Pastel Voids is a label split between Portland and NYC. They’re informed by DIY methods and aesthetics, releasing tapes and CDRs, always operating with an individual and personal approach. Like many tape labels, they typically release a glut in one go, so it can be a lot to take in at once, hence the delay in coverage of their latest batch, which dropped in July. One piece online said Pastel Voids was “a collective based around the idea of music as a coping mechanism”. That’s more and more the case for many of us, both in the creation and consumption of music, the daily terrors of life, personal and political, and home and abroad, never far from one’s mind.

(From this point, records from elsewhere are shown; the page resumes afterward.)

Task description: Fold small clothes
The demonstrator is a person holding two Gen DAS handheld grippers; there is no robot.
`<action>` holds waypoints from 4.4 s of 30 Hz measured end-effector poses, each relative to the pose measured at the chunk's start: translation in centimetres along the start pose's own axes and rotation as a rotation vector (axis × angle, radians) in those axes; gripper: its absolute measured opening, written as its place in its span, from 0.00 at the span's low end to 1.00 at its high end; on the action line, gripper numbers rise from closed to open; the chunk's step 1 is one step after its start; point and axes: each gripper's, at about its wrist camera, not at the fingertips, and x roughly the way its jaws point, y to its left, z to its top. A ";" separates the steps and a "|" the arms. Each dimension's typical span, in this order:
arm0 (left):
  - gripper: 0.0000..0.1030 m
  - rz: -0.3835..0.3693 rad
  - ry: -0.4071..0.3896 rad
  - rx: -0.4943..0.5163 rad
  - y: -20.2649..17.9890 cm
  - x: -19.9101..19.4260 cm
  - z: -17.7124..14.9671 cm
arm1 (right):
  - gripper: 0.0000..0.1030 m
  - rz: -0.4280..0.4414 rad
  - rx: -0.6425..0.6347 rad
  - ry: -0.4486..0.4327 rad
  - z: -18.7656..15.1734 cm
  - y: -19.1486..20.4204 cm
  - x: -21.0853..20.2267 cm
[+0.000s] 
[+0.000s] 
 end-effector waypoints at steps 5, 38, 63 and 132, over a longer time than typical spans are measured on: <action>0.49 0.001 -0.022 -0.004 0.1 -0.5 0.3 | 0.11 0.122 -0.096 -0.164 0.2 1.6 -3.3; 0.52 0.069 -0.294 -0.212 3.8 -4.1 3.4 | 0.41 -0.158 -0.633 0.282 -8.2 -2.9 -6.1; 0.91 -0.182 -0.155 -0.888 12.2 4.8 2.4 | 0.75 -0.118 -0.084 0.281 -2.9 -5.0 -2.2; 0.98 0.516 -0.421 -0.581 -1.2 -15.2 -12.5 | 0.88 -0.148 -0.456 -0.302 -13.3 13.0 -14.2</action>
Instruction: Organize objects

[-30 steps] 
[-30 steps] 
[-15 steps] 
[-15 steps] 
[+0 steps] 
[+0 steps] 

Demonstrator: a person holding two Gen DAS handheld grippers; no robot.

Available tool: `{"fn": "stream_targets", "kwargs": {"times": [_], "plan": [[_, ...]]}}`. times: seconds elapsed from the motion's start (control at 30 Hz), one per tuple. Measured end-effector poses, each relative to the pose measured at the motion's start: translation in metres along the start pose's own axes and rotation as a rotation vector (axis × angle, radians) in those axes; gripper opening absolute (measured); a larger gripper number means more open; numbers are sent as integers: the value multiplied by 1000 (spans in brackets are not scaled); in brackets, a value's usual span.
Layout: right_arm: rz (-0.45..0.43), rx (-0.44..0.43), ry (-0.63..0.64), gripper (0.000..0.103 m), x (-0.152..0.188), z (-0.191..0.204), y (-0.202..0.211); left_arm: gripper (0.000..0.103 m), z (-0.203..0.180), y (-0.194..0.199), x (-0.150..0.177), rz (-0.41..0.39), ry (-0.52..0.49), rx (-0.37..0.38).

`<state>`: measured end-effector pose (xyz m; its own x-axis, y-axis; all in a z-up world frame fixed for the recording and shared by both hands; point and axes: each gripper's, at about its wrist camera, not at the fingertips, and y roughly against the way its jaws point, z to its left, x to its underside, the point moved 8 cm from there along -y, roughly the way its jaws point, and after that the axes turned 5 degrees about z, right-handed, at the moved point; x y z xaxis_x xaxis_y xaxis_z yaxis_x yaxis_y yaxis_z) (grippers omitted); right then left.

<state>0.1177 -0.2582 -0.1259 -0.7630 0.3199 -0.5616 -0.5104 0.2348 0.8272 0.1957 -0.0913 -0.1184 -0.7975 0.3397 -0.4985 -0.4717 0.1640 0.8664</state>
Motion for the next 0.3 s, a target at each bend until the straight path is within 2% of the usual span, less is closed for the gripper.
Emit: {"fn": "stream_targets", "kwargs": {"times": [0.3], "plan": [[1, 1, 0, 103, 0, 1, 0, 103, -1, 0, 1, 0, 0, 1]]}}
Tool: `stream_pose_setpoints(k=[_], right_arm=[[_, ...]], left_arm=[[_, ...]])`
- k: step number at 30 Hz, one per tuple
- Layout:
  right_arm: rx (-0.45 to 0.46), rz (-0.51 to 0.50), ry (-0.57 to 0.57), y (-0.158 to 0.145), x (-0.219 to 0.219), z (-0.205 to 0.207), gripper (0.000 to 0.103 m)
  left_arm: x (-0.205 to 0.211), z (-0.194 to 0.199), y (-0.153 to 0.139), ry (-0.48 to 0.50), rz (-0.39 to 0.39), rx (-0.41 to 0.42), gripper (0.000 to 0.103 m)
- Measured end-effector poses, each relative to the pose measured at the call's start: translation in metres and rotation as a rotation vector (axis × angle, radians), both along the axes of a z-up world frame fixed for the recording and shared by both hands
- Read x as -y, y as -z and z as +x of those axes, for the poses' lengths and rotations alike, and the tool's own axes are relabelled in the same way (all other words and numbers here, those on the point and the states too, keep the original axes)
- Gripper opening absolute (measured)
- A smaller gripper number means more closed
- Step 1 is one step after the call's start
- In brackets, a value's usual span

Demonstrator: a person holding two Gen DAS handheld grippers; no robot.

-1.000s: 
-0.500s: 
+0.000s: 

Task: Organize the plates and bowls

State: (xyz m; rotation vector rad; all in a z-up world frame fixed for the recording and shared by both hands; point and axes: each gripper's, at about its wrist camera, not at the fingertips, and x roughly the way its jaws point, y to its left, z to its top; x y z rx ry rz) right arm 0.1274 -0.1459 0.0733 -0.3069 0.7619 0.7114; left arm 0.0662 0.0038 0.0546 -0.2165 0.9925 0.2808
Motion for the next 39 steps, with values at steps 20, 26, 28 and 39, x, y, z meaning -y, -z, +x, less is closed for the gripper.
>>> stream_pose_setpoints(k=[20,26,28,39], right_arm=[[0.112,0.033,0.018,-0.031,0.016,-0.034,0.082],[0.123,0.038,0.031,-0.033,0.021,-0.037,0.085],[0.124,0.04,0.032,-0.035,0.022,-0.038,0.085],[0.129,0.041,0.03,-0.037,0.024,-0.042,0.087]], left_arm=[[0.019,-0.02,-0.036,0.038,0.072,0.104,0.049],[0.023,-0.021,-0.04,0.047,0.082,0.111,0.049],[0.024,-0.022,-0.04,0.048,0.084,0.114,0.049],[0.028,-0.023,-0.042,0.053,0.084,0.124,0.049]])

The first that really stuck with us was from Drew LaBarre’s Orthographic Figure project. It’s called Public Oscillator, and it’s a five-track tape of electronica-tinged house music. “Rotation Study” is its blissful opener, with arpeggiated synth patterns shooting to the skies as bubbles float on the surface below. “Dimet Objet” sails off with spoken word samples and a simple chord pattern and inverse bass line that are embellished by a series of dancing melodies. The title track stops and starts like a walkman cutting out on the train, jamming back into its eponymous gurgling machine music. Break-neck stuff, it shimmies around your brain while you’re forced to shake that leg, a voice crying “move your body” amidst mechanical fluctuations. “Block Expand” is a mite gentler, though no less hurried. A strange whining theme leads the way, but balmy synths take over, washing over the track like surf. The chunky stomp of “94” closes the tape, all 11 minutes of it. While a solid bass kicks throughout, the track goes through different movements, from repeated tones to mobile phrases, finally drifting off listlessly into space.

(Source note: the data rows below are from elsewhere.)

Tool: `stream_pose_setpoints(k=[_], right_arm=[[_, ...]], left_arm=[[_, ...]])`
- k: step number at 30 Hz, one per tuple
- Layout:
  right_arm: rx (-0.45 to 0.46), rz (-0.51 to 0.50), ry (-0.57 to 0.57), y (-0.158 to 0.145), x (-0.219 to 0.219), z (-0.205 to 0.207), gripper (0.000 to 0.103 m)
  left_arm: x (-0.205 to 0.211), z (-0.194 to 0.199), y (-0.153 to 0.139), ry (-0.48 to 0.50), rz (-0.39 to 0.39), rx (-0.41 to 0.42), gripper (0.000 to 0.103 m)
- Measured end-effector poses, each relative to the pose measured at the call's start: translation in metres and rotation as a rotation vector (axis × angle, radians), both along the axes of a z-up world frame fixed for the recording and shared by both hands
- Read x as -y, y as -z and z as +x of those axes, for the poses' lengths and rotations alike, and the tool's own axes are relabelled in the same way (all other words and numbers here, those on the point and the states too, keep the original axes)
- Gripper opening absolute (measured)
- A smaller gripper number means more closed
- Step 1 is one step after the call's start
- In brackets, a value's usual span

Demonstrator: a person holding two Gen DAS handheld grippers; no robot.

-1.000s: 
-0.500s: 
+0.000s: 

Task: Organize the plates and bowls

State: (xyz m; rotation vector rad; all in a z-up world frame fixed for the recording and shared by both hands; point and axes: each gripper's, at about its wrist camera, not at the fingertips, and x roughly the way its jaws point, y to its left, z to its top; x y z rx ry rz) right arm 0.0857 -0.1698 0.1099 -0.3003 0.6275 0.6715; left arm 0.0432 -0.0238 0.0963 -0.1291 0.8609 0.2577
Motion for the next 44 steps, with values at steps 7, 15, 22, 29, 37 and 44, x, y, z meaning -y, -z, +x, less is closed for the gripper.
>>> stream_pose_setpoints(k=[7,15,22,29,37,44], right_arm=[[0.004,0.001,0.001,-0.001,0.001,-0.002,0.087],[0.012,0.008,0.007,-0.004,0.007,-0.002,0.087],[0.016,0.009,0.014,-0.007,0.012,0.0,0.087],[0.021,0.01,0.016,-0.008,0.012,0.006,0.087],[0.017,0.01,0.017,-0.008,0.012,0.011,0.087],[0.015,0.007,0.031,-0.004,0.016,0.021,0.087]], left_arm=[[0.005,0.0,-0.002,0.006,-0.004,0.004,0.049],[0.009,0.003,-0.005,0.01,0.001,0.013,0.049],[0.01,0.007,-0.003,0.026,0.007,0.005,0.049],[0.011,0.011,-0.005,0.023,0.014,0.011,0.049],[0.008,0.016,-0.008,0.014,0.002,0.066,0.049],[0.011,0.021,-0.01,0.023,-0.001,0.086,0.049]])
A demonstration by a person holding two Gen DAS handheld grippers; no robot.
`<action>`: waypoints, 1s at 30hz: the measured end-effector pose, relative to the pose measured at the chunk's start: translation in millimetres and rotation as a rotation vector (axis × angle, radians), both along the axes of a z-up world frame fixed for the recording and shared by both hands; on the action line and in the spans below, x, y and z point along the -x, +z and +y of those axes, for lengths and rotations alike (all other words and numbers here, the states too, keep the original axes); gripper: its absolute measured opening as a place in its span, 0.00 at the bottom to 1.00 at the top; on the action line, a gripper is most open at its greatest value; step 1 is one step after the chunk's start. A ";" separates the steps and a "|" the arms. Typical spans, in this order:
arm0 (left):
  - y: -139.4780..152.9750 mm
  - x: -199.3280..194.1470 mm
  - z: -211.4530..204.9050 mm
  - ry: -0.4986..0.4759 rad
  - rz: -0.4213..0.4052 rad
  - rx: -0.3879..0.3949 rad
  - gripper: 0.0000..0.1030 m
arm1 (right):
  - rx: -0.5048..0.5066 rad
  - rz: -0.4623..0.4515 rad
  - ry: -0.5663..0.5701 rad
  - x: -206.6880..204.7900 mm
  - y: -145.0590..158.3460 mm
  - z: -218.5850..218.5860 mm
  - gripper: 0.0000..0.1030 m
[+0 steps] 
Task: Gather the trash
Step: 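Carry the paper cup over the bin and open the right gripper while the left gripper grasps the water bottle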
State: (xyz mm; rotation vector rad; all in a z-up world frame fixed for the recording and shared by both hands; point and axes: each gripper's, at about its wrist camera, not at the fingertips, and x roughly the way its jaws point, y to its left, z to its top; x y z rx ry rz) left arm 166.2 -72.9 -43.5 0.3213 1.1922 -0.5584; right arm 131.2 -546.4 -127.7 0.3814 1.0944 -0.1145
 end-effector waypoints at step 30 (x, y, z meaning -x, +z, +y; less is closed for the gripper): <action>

Jónó Mí Ló’s HD Ghetto is an entirely different beast. Starting with a kind of 80s-inflected hip-hop boogie, “Babu” is the sound of Hollywood fluff where romance lands on Wall Street, but chopped and relooped in unfamiliar fashion. Its title track is looped sax over musty house beats, while “Theme from New Wprld” is a fury of claps and “Step 2” is a Roulé chugger that never made the cut. That track is seemingly repurposed and refashioned on closer “エキゾチックな広告の里通り_”, which translates roughly as “Sato Street of the exotic billboards”, or perhaps “The Exotic Advertising on Satou Dori”, an appropriately ambiguous way to finish the tape.
Street Value is a new project from label boss Charlie Perez (who also records as Metropol), influenced by early noughties techno. Studies SS16 is both murky and invigorating, like a bottle of Lucozade that’s covered in dust. Each track is untitled, and the tape moves from wide-eyed flurries of synth to thick slabs of noise, a rhythm barely discernible through the fog. At times it feels like a concert recorded on an old dictaphone in your pocket, the joy of the rave captured more in the memories associated with the recording than on the tape itself. (Incidentally, Metropol has since released the hard and heavy FOR MORE HMU @MXTRXPXL, representing the culmination of a series of live sets over the preceding year.)

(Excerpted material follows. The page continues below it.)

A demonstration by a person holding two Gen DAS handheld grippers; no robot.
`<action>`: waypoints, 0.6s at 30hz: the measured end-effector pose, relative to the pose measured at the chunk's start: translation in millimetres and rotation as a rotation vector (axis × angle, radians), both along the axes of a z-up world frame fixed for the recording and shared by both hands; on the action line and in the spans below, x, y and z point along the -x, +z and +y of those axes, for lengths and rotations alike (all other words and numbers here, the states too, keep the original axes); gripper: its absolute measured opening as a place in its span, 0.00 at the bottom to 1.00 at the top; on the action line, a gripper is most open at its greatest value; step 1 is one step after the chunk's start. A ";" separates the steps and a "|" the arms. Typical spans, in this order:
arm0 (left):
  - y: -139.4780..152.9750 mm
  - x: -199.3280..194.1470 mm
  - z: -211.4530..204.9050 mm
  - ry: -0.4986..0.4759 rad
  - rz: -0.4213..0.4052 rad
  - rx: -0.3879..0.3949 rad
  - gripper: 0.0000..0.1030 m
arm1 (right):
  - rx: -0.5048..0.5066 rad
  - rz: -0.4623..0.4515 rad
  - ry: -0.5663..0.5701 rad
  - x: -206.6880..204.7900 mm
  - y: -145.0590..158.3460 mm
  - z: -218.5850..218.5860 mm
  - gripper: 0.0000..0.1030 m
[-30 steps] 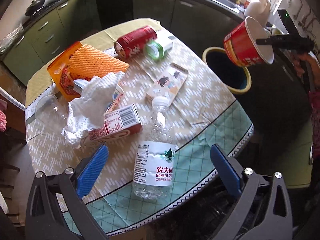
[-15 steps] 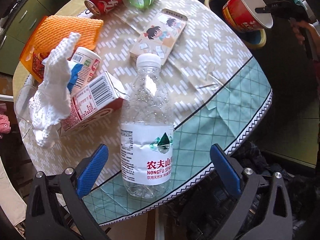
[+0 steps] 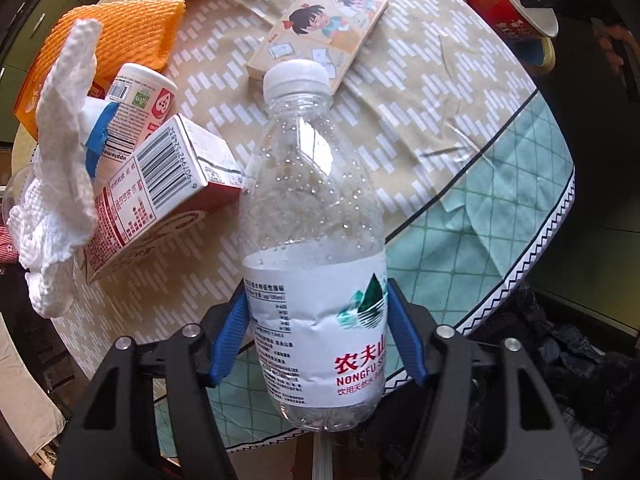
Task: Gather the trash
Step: 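Carry the paper cup over the bin and open the right gripper while the left gripper grasps the water bottle, then move the water bottle over the bin and open the left gripper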
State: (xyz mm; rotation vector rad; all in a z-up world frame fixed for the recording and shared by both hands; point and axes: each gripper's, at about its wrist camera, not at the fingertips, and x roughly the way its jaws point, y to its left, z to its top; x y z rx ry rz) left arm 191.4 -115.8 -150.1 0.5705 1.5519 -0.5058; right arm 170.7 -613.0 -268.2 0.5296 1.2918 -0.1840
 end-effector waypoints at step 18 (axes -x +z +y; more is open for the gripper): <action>81.7 9.8 -64.1 -0.142 -0.128 0.197 0.59 | 0.008 -0.165 -0.043 26.5 52.8 -13.6 0.23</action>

Similarly thick and abrasive is the marvellously titled May Your Children Turn Their Faces From You from Void Opening. Four hefty tracks of sonic punishment, it begins with a rhythmic pulse that pushes through a wall of distortion, which simply grows and grows, devolving into a mass of earthy sludge. Things continue in this vein, like Street Value’s dictaphone set but recorded from the basement, levels askew and melody eschewed. A screaming melody appears at last in the fourth track, a kind of release after the preceding terror.
Given these aren’t even all the tapes released at one time, it is a lot to take in, as stated. That said, each tape is a succinct and approachable insight to the label’s methods, alternatively scattershot and focused as they may be.